Questions: Random Variables as Measurable Functions
5 questions to test your understanding
Score: 0 / 5
Question 1 Multiple Choice
Let Ω = [0,1] with the Borel sigma-algebra and Lebesgue measure. A function X: Ω → ℝ is proposed such that X⁻¹({1}) is a non-measurable subset of [0,1]. Why is X not a valid random variable?
ABecause X can only equal 1 on a set of measure zero
BBecause the event {ω: X(ω) = 1} is not in ℱ, so P(X = 1) is undefined
CBecause {1} is not a Borel set in ℝ, so the preimage condition does not apply
DBecause random variables can only map to bounded intervals, not arbitrary real values
Measurability requires X⁻¹(B) ∈ ℱ for all Borel sets B. The singleton {1} is a Borel set. If X⁻¹({1}) is non-measurable (not in ℱ), then the event 'X = 1' falls outside the sigma-algebra, and P(X = 1) is undefined — P is only defined on elements of ℱ. This is precisely why measurability is the defining condition: it guarantees every numerical statement about X translates to an event with a well-defined probability.
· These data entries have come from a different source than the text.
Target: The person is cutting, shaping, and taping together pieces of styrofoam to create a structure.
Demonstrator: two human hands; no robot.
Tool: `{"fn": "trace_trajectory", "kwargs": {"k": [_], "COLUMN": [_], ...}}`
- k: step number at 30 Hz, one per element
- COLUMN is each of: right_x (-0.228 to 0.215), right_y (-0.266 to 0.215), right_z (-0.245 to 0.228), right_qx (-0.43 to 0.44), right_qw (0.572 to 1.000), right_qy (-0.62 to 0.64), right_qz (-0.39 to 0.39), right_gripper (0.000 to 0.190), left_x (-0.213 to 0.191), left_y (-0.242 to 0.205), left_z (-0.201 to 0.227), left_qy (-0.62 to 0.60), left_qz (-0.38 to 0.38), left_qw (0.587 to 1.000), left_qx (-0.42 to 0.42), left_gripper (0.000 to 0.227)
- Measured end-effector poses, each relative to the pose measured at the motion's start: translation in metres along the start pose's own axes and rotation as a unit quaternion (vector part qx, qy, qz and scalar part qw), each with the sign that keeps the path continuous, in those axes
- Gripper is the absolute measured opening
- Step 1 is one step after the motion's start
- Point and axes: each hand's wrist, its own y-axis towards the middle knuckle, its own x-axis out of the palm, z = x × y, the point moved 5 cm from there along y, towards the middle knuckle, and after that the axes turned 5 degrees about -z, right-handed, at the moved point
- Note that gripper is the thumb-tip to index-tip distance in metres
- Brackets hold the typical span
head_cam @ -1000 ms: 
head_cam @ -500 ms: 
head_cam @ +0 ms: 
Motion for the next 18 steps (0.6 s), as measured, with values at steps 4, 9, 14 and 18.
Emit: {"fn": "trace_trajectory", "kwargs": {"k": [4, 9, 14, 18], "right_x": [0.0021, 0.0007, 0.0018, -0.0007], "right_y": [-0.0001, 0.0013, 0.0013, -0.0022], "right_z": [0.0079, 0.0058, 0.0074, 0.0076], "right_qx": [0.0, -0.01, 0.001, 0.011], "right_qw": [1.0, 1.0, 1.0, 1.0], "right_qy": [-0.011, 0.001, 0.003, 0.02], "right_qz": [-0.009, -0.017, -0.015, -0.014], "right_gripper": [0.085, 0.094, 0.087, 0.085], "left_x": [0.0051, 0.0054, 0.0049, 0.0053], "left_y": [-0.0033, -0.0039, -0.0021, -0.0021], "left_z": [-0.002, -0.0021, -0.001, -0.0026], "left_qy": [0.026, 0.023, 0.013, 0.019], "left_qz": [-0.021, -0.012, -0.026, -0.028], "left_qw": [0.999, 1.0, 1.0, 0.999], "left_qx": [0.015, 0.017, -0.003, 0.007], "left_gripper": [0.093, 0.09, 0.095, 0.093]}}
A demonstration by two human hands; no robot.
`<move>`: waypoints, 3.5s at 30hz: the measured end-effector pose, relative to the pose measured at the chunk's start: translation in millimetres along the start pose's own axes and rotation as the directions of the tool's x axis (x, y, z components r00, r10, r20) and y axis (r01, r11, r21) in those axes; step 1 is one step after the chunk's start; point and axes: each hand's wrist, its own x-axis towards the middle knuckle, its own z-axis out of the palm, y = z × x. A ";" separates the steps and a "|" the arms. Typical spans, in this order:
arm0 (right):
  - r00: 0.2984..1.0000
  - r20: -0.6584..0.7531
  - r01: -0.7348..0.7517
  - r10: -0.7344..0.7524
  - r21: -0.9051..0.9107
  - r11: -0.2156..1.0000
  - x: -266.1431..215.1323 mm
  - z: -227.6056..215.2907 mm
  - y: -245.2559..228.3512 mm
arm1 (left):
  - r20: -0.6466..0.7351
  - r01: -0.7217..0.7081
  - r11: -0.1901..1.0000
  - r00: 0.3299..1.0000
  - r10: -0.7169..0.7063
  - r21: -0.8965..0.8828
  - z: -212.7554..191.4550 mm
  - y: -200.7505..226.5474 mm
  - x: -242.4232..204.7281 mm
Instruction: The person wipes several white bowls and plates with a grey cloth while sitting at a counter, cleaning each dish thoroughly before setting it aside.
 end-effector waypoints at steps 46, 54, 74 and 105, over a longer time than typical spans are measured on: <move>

Singletons are always Borel sets, so option C is wrong.
Question 2 Multiple Choice
A student defines Y(ω) = 1 for all ω ∈ Ω (a constant function). Is Y a valid random variable for any probability space (Ω, ℱ, P)?
ANo — constant functions have no randomness and therefore cannot be random variables
BYes — for any Borel set B, Y⁻¹(B) is either Ω or ∅, both of which are in every ℱ by definition
COnly if P(Ω) = 1, which requires the measure to be normalized
DNo — its range is a single point rather than a Borel set
For any Borel set B, Y⁻¹(B) = Ω if 1 ∈ B, and ∅ if 1 ∉ B. Both Ω and ∅ belong to every sigma-algebra by definition (sigma-algebras must contain Ω and be closed under complements). Therefore Y is measurable on any probability space, making it a valid random variable. Its distribution is a point mass at 1: P(Y = 1) = 1. This shows the formal definition includes deterministic constants as a special case — 'random' in the mathematical sense does not require uncertainty.
Question 3 True / False
Nearly every function from Ω to ℝ is a random variable, as long as the probability space (Ω, ℱ, P) is well-defined.
TTrue
FFalse
Answer: False
Measurability is an additional requirement. A function X: Ω → ℝ is a random variable only if, for every Borel set B ⊆ ℝ, the preimage X⁻¹(B) is in ℱ. Non-measurable functions from Ω to ℝ exist — their construction typically involves the Axiom of Choice (e.g., Vitali sets). ℱ is generally not the power set of Ω; it is a strict subset, so some functions will map events to sets outside ℱ, making probability statements about them undefined.
Question 4 True / False
For a continuous random variable, the distribution function F(x) = P(X ≤ x) is well-defined without any need for the measurability condition.
TTrue
FFalse
Answer: False
The distribution function F(x) = P(X ≤ x) presupposes that P(X ≤ x) is defined. For P(X ≤ x) to be defined, {ω: X(ω) ≤ x} = X⁻¹((−∞, x]) must be in ℱ, since P is only defined on ℱ. The set (−∞, x] is a Borel set, so this is exactly the measurability condition. The distribution function does not stand independently of measurability — it implicitly requires it. The measure-theoretic definition is not a formality added on top of the familiar framework; it is the foundation that makes the framework rigorous.
Question 5 Short Answer
What is the measurability condition for a random variable, and why is it needed? Explain using the preimage concept.
Think about your answer, then reveal below.
Model answer: A function X: Ω → ℝ is measurable if for every Borel set B ⊆ ℝ, the preimage X⁻¹(B) = {ω ∈ Ω : X(ω) ∈ B} belongs to ℱ. It is needed because ℱ is precisely the collection of subsets of Ω that have probabilities — P is defined on ℱ and not outside it. To assign a probability to 'X ∈ B,' that event must be in ℱ, which requires X⁻¹(B) ∈ ℱ. Without measurability, X⁻¹(B) might fall outside ℱ, making P(X ∈ B) undefined. Measurability guarantees that every numerical statement about X translates to an event with a well-defined probability.
The preimage intuition: measurability means the function 'respects' the sigma-algebra structure — it pulls measurable sets in ℝ back to measurable sets in Ω. This is the bridge that connects the abstract probability space to the numerical outcomes we care about.